To calculate the present value of an amount discounted at a given rate over a certain period of time, you can use the formula:
PV = FV / (1 + r/n)^(n*t)
Where:
- PV is the present value
- FV is the future value
- r is the annual discount rate (interest rate)
- n is the number of discounting periods per year
- t is the number of years
1. Calculate the present value of $7,000 in 5 years at an annual discount rate of 6%:
PV = 7000 / (1 + 0.06/1)^(1*5)
2. Calculate the present value of $7,000 in 5 years at a semiannual discount rate of 6%:
PV = 7000 / (1 + 0.06/2)^(2*5)
3. Calculate the present value of $7,000 in 5 years at a quarterly discount rate of 6%:
PV = 7000 / (1 + 0.06/4)^(4*5)
4. Calculate the present value of $7,000 in 6 years at an annual discount rate of 6%:
PV = 7000 / (1 + 0.06/1)^(1*6)
To answer the question about the conclusions drawn from the frequency of the discounting interval and the length of time until the receipt of that value, you can observe the different present values for each scenario. Generally, decreasing the frequency of discounting (from annually to semiannually to quarterly) will result in a lower present value. Increasing the length of time until the receipt of the value also leads to a lower present value. This reflects the time value of money concept, where the longer it takes to receive a future amount, the less valuable it is in present terms.
To compare annuity contracts and choose the better one for retirement, we can compare the present values of the cash flows from each contract.
1. Contract A: $5,000 per year for 5 years starting one year from today.
2. Contract B: $5,000 per year for 5 years starting today.
Calculate the present value of both contracts using the appropriate discount rate of 6% for retirement planning:
PV_A = 5000 / (1+0.06)^1 + 5000 / (1+0.06)^2 + 5000 / (1+0.06)^3 + 5000 / (1+0.06)^4 + 5000 / (1+0.06)^5
PV_B = 5000 / (1+0.06)^0 + 5000 / (1+0.06)^1 + 5000 / (1+0.06)^2 + 5000 / (1+0.06)^3 + 5000 / (1+0.06)^4
Compare the present values of both contracts. The contract with a higher present value would be the better choice for retirement as it would provide a higher amount of money in present terms.

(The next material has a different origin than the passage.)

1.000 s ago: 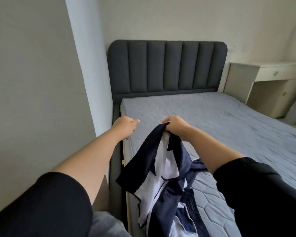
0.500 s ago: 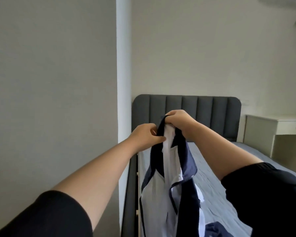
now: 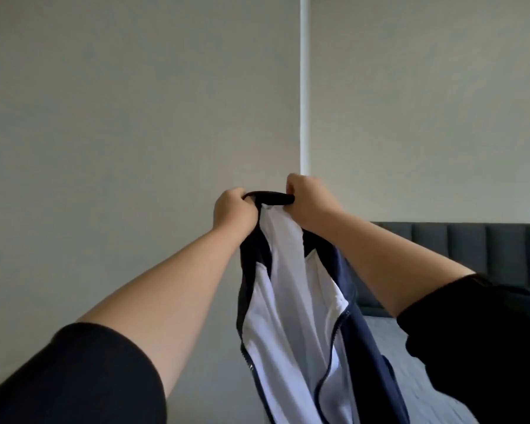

In conclusion, the frequency of compounding interest and the length of time an amount compounds have significant impacts on future value and present value calculations. The more frequent the compounding or discounting intervals, the higher the resulting value. Similarly, the longer the time the amount is compounded or discounted, the greater the resulting value. These concepts are essential in financial management to analyze investment options and make informed decisions.